> Work to be completed
Below are entries. Pull out all lines containing "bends".

> Task input
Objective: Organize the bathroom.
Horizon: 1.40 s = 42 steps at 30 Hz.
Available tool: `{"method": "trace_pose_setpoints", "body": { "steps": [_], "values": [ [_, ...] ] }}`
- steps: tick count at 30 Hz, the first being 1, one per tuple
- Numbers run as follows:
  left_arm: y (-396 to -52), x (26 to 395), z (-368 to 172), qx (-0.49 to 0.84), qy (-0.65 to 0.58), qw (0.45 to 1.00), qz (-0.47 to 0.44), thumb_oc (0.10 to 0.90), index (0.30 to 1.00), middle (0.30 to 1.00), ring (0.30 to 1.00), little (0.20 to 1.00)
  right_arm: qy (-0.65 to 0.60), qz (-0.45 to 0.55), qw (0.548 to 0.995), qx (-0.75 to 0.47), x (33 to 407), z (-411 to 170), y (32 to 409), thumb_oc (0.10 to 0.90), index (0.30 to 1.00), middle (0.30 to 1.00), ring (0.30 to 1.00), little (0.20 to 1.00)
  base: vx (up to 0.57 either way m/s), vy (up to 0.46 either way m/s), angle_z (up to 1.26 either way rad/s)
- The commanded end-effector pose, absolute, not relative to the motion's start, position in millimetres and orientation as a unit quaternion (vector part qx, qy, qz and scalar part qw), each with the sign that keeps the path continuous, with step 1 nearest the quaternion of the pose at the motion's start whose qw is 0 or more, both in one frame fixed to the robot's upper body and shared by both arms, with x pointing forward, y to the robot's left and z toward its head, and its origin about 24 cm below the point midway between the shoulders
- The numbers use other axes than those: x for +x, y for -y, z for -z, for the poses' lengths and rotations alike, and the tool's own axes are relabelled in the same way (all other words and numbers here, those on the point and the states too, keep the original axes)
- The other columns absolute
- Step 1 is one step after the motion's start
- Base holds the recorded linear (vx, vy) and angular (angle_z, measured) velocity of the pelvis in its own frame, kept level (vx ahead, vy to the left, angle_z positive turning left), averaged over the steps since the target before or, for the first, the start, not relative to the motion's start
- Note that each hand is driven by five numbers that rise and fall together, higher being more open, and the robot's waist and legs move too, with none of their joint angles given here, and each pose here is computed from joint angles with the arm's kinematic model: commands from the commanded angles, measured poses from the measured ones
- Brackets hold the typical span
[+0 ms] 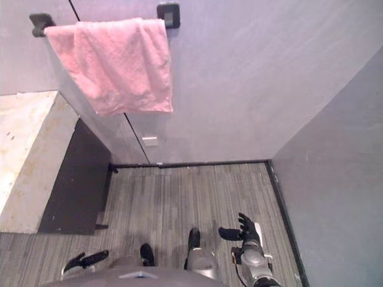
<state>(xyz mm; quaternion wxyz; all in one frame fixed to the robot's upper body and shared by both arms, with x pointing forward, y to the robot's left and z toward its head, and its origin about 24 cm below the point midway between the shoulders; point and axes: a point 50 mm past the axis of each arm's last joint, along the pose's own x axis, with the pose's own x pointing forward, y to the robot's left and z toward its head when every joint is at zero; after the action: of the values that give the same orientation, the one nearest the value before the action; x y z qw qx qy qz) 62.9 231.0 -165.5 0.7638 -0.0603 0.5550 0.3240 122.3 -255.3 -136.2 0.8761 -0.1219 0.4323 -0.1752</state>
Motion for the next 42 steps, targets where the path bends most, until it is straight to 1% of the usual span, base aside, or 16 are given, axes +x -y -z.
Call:
{"method": "trace_pose_setpoints", "body": {
  "steps": [1, 2, 4, 8, 10, 11, 14, 17, 20, 21, 24, 29, 31, 34, 37, 42],
  "values": [
    [-244, 79, 158, -0.053, -0.517, 0.79, -0.326, 0.8, 0.9, 0.9, 0.9, 0.9, -0.396, 0.183, 0.89, -0.133, 138, 126, 264, 0.8, 0.9, 0.9, 0.9, 0.9, -0.44, 0.106, 0.24],
    [-241, 81, 158, -0.056, -0.511, 0.795, -0.322, 0.8, 0.9, 0.9, 0.9, 0.9, -0.412, 0.192, 0.883, -0.121, 127, 130, 266, 0.8, 0.9, 0.9, 0.9, 0.9, -0.31, 0.086, 0.26],
    [-240, 95, 154, -0.058, -0.492, 0.804, -0.329, 0.8, 0.9, 0.9, 0.9, 0.9, -0.419, 0.204, 0.879, -0.099, 120, 133, 265, 0.8, 0.9, 0.9, 0.9, 0.9, -0.58, 0.202, 0.17],
    [-248, 138, 137, -0.046, -0.441, 0.836, -0.323, 0.8, 0.9, 0.9, 0.9, 0.9, -0.392, 0.203, 0.894, -0.074, 141, 129, 255, 0.8, 0.9, 0.9, 0.9, 0.9, -0.63, 0.146, 0.01],
    [-252, 146, 133, -0.037, -0.432, 0.843, -0.319, 0.8, 0.9, 0.9, 0.9, 0.9, -0.383, 0.198, 0.9, -0.068, 148, 127, 251, 0.8, 0.9, 0.9, 0.9, 0.9, -0.5, 0.063, -0.04],
    [-257, 149, 130, -0.034, -0.427, 0.843, -0.324, 0.8, 0.9, 0.9, 0.9, 0.9, -0.379, 0.189, 0.903, -0.066, 152, 128, 243, 0.8, 0.9, 0.9, 0.9, 0.9, -0.43, 0.053, -0.33],
    [-267, 144, 128, -0.038, -0.426, 0.836, -0.344, 0.8, 0.9, 0.9, 0.9, 0.9, -0.379, 0.171, 0.907, -0.069, 155, 129, 233, 0.8, 0.9, 0.9, 0.9, 0.9, -0.49, 0.047, -0.31],
    [-279, 127, 132, -0.019, -0.451, 0.822, -0.348, 0.8, 0.9, 0.9, 0.9, 0.9, -0.39, 0.179, 0.901, -0.06, 153, 131, 233, 0.8, 0.9, 0.9, 0.9, 0.9, -0.45, 0.016, -0.07],
    [-280, 119, 135, -0.014, -0.465, 0.813, -0.35, 0.8, 0.9, 0.9, 0.9, 0.9, -0.394, 0.19, 0.898, -0.05, 150, 133, 235, 0.8, 0.9, 0.9, 0.9, 0.9, -0.35, -0.015, -0.04],
    [-277, 105, 142, -0.03, -0.482, 0.796, -0.366, 0.8, 0.9, 0.9, 0.9, 0.9, -0.409, 0.182, 0.892, -0.053, 143, 137, 234, 0.8, 0.9, 0.9, 0.9, 0.9, -0.54, -0.053, 0.03],
    [-272, 94, 147, -0.038, -0.495, 0.786, -0.369, 0.8, 0.9, 0.9, 0.9, 0.9, -0.423, 0.181, 0.886, -0.05, 145, 139, 232, 0.8, 0.9, 0.9, 0.9, 0.9, -0.5, -0.121, 0.31],
    [-263, 96, 150, -0.009, -0.507, 0.797, -0.328, 0.8, 0.9, 0.9, 0.9, 0.9, -0.414, 0.195, 0.889, -0.034, 157, 132, 236, 0.8, 0.9, 0.9, 0.9, 0.9, -0.4, -0.097, 0.6],
    [-260, 94, 152, -0.005, -0.51, 0.799, -0.318, 0.8, 0.9, 0.9, 0.9, 0.9, -0.42, 0.211, 0.882, -0.023, 156, 133, 238, 0.8, 0.9, 0.9, 0.9, 0.9, -0.43, 0.053, 0.55],
    [-262, 90, 152, -0.026, -0.499, 0.801, -0.33, 0.8, 0.9, 0.9, 0.9, 0.9, -0.437, 0.202, 0.875, -0.042, 147, 137, 240, 0.8, 0.9, 0.9, 0.9, 0.9, -0.35, 0.146, 1.0],
    [-262, 94, 150, -0.041, -0.483, 0.807, -0.338, 0.8, 0.9, 0.9, 0.9, 0.9, -0.47, 0.193, 0.859, -0.06, 132, 144, 241, 0.8, 0.9, 0.9, 0.9, 0.9, -0.32, 0.199, 0.53],
    [-264, 97, 149, -0.063, -0.472, 0.803, -0.359, 0.8, 0.9, 0.9, 0.9, 0.9, -0.505, 0.194, 0.839, -0.063, 112, 151, 245, 0.8, 0.9, 0.9, 0.9, 0.9, -0.16, 0.254, 0.9]
  ]
}}
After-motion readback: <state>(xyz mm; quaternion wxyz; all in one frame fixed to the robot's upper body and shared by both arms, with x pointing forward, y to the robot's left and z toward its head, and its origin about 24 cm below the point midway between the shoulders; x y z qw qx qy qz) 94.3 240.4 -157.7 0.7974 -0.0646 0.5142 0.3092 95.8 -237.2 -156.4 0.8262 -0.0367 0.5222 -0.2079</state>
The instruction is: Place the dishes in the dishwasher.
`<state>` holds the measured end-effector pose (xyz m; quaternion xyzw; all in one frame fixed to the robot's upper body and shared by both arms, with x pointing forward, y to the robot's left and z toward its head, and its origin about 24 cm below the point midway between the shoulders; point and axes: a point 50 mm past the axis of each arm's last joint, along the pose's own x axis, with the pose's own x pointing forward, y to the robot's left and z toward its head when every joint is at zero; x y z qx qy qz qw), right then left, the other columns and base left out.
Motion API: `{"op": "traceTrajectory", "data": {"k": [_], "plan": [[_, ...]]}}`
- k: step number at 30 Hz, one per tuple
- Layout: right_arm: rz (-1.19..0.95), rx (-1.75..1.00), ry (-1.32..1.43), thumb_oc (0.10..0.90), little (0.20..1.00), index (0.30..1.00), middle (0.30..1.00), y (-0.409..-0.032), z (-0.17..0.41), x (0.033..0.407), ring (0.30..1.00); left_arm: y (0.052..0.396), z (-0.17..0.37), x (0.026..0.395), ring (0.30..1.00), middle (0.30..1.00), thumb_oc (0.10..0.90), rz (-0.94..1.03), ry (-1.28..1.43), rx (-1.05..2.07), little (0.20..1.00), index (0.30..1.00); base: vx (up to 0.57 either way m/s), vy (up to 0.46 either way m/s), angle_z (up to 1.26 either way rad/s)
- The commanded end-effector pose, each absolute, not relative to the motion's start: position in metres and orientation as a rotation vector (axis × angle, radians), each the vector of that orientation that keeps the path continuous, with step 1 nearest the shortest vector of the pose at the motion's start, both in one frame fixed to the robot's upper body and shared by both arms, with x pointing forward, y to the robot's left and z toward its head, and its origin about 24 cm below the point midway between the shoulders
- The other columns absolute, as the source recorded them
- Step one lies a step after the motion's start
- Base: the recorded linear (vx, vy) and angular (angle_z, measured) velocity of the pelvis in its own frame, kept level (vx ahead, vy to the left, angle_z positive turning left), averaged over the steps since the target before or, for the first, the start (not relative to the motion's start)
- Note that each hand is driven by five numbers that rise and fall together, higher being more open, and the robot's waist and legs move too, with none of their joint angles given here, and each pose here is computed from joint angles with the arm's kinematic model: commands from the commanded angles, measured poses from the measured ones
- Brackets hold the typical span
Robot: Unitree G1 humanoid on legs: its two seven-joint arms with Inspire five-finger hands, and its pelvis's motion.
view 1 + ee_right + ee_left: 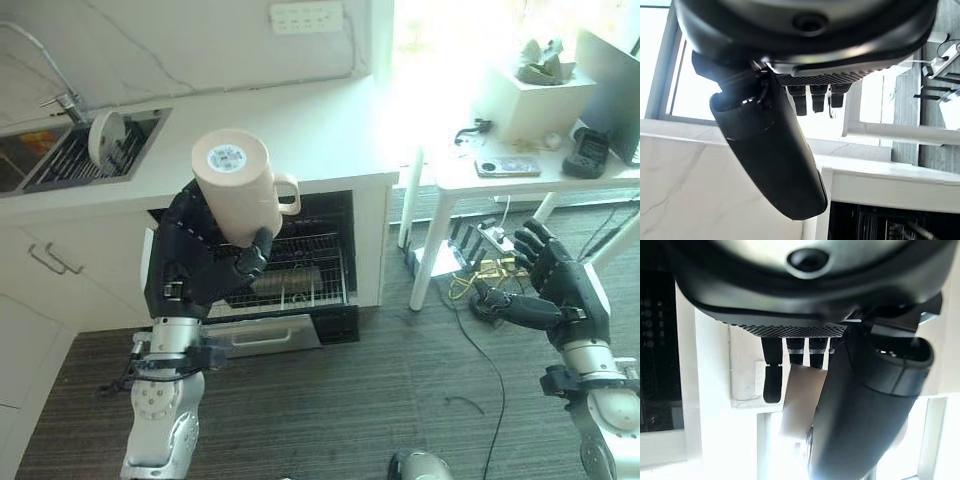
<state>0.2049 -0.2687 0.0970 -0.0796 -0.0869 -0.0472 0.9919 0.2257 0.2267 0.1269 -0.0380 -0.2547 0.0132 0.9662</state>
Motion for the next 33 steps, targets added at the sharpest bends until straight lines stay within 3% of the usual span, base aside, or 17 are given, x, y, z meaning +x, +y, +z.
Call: {"op": "traceTrajectory", "data": {"k": [1, 9, 10, 19, 27, 33], "plan": [[-0.066, -0.218, -0.478, 0.800, 0.900, 0.900, 0.900, -0.260, 0.149, 0.214, 0.900, 0.233, 0.178, 0.219, 0.300, 0.300, 0.400, -0.005, -0.798, -0.034, 0.300, 0.300, 0.10, 0.190, 0.37], [-0.050, -0.229, -0.491, 0.800, 0.900, 0.900, 0.900, -0.252, 0.153, 0.218, 0.900, 0.229, 0.182, 0.219, 0.300, 0.300, 0.400, -0.032, -0.797, -0.058, 0.300, 0.300, 0.03, 0.076, 0.16], [0.213, -0.181, -0.482, 0.800, 0.900, 0.900, 0.900, -0.216, 0.155, 0.233, 0.900, 0.229, 0.169, 0.207, 0.300, 0.300, 0.400, 0.101, -0.781, -0.055, 0.300, 0.300, -0.03, -0.115, -0.05], [0.071, -0.185, -0.476, 0.800, 0.900, 0.900, 0.900, -0.238, 0.150, 0.223, 0.900, 0.239, 0.153, 0.198, 0.300, 0.300, 0.400, 0.095, -0.714, -0.122, 0.300, 0.300, 0.07, -0.015, 0.58], [0.033, -0.209, -0.483, 0.800, 0.900, 0.900, 0.900, -0.248, 0.152, 0.221, 0.900, 0.231, 0.159, 0.213, 0.300, 0.300, 0.400, 0.040, -0.737, -0.076, 0.300, 0.300, 0.24, 0.533, 0.26], [0.020, -0.126, -0.457, 0.800, 0.900, 0.900, 0.900, -0.233, 0.139, 0.217, 0.900, 0.224, 0.163, 0.223, 0.300, 0.300, 0.400, -0.038, -0.700, 0.029, 0.300, 0.300, 0.27, 0.297, 0.21]]}}
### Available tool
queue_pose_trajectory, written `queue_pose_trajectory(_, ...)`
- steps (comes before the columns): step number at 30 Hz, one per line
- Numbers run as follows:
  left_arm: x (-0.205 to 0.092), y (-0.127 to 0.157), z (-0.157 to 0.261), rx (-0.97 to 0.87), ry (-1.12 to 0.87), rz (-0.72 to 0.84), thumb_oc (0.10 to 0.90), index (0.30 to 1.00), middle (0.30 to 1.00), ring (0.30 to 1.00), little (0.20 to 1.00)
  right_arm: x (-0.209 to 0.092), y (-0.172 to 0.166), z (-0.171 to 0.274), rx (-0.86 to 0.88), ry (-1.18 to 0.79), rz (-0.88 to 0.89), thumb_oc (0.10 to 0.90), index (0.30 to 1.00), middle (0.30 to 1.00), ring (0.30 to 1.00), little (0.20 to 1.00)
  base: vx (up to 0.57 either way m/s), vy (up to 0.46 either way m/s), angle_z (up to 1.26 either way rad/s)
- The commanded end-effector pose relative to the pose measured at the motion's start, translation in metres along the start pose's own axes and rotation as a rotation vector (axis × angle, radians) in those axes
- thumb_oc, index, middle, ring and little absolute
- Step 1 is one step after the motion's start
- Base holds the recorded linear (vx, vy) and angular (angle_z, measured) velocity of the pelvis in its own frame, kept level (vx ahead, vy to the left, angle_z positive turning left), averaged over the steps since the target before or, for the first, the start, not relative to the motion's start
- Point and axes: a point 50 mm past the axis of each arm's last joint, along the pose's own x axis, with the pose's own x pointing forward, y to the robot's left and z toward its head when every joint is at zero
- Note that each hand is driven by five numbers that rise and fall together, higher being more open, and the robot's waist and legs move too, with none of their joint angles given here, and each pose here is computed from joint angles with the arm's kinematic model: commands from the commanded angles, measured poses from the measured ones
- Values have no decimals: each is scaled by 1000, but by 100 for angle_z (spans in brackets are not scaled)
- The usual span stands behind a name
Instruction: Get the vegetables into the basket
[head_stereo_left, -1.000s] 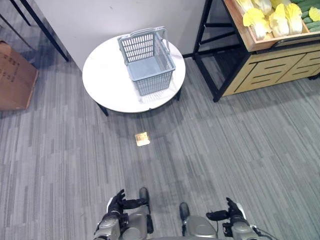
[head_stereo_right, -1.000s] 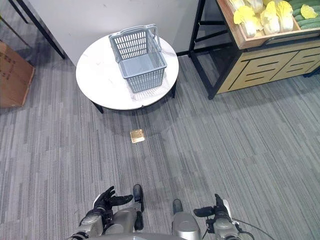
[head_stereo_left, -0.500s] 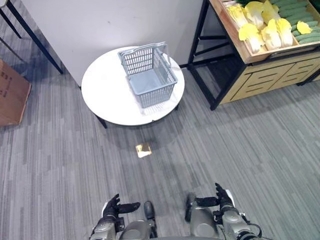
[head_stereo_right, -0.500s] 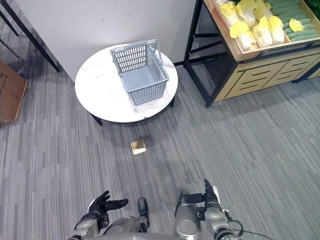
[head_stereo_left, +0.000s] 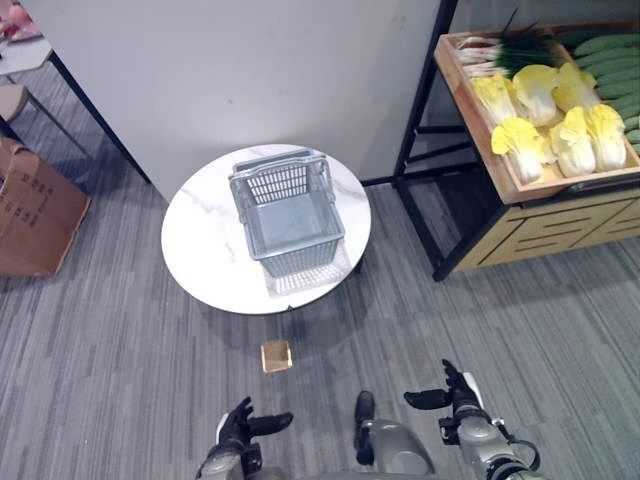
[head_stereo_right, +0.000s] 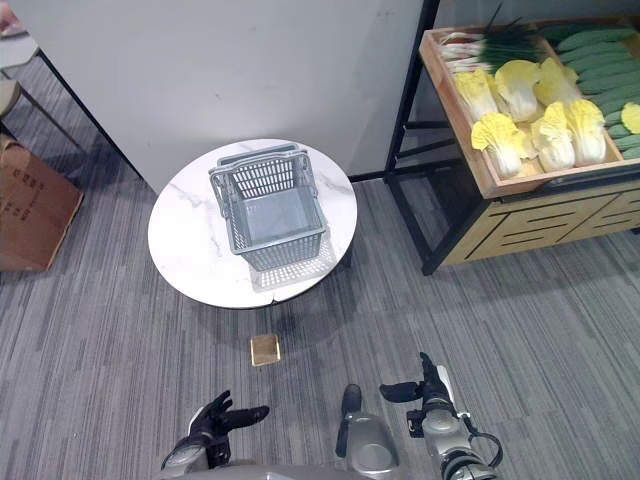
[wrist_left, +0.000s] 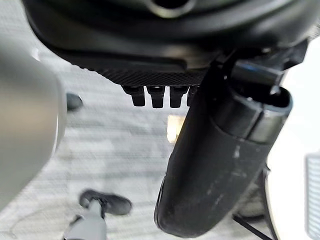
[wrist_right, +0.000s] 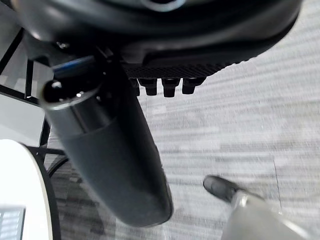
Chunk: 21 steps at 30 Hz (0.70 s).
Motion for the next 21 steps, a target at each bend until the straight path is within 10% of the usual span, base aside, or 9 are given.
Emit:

> Answer for this exercise
Motion for the next 42 steps, targets where the path bends most, until it is straight to 1% of the usual span, base aside, or 16 are given, axes +x -y -z.
Motion for the next 33 steps, targets added at the sharpest bends until straight lines stay within 3% of the usual span, base aside, or 17 are given, x, y, z meaning +x, +y, +z.

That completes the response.